BYU Takes a Hard Stand Against Premarital Sex

Brigham Young University is a private, religious institution. If the Mormon University wishes to impose an honor code upon its students and student-athletes, it may do so. If the students sign the code to “live a chaste and virtuous life,” and to forswear drugs, alcohol, coffee, and tea, then they are free to do so. They can matriculate elsewhere if they wish.

I don’t question the precepts of any religion as long as they do not pose a threat to others. The wisdom though may be questionable.

God bless BYU for adhering to its moral values.

As we know the third ranked Cougars suspended for the remainder of the season, i.e. the NCAA basketball playoffs, Brandon Davies, its leading rebounder and third leading scorer. The university is sticking to its principles, as it did with a star football player last year. The potential cost to the university is great.

Davies’ dishonor was to have sex with his girl friend.

Sex? Not marijuana, cocaine, sexual assault, robbery, but sex?

Let’s be realistic.

Trying to ban premarital sex among teenagers with raging hormones is akin to standing in front of a tsunami asking it to stop.

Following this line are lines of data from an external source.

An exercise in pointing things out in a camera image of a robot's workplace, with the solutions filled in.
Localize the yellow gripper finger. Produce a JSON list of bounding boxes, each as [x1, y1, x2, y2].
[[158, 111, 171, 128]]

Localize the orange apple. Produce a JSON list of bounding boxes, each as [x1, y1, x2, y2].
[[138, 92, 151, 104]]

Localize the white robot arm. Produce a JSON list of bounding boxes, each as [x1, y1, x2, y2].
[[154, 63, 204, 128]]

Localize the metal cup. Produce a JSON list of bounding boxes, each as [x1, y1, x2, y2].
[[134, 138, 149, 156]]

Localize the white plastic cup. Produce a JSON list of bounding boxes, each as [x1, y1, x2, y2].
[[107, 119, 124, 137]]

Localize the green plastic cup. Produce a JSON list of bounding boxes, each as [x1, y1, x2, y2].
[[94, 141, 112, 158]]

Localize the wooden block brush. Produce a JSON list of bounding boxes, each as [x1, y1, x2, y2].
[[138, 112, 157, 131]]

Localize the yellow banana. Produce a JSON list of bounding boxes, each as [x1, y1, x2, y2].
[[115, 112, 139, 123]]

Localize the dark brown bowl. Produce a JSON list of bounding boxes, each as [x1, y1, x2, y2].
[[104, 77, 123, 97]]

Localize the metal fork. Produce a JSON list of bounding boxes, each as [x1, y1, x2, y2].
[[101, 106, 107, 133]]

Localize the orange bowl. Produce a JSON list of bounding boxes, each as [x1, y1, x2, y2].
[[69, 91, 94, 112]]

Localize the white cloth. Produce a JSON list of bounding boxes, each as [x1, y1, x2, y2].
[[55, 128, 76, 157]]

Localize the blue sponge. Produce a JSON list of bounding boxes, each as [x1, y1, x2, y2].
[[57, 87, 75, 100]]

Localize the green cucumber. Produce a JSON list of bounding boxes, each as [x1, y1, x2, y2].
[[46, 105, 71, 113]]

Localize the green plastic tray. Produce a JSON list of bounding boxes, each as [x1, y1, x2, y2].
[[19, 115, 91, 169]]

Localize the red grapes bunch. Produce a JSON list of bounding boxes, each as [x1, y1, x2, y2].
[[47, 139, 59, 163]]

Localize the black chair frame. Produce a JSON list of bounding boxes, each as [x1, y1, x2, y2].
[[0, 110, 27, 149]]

Clark Kerr, the great Chancellor of Berkeley, remarked “the great administrative problems of the day were sex for the student, athletics for the alumni, and parking for the faculty.”

The Jesuits at the University of San Francisco had a strict moral code in the early 1960’s. One of the key principles was no coeds in the dorm. At one point a student, in a ground level dorm room, had his girl friend visiting for three days. The administration found out. The response was farcical. Two RA’s climbed through the window while a priest entered through the door. He was expelled, but the Jesuits could not stop the sexual revolution unleashed by the pill.

The Catholic Church is opposed to abortion and contraception. However, by the mid-60’s many of the Jesuits at USF reached a moral accommodation with birth control. Many Catholics practice safe sex outside of marriage, and several Catholic politicians are publicly Pro-Choice.

We also know, of course, that the Church has great difficulty enforcing chastity among its ranks. Indeed, a Jesuit law professor, who taught me Labor Law, quietly left the order a few years later when he was marrying a 27 year old cocktail waitress he had impregnated.

Our colonial forbears engaged in "bundling" in which, on their honor, they would remain chaste. Hormones often triumphed.

The military can't control sex and fraternization amongst its ranks and officer corps, but BYU expects its students to honor the honor code on and off campus..

Other religions and cultures require the bride to be a virgin. Some plastic surgeons are making a fortune recreating a hymen in some of these brides shortly before the marriage.

The problem with the BYU Honor Code is that it defies genetics and human nature.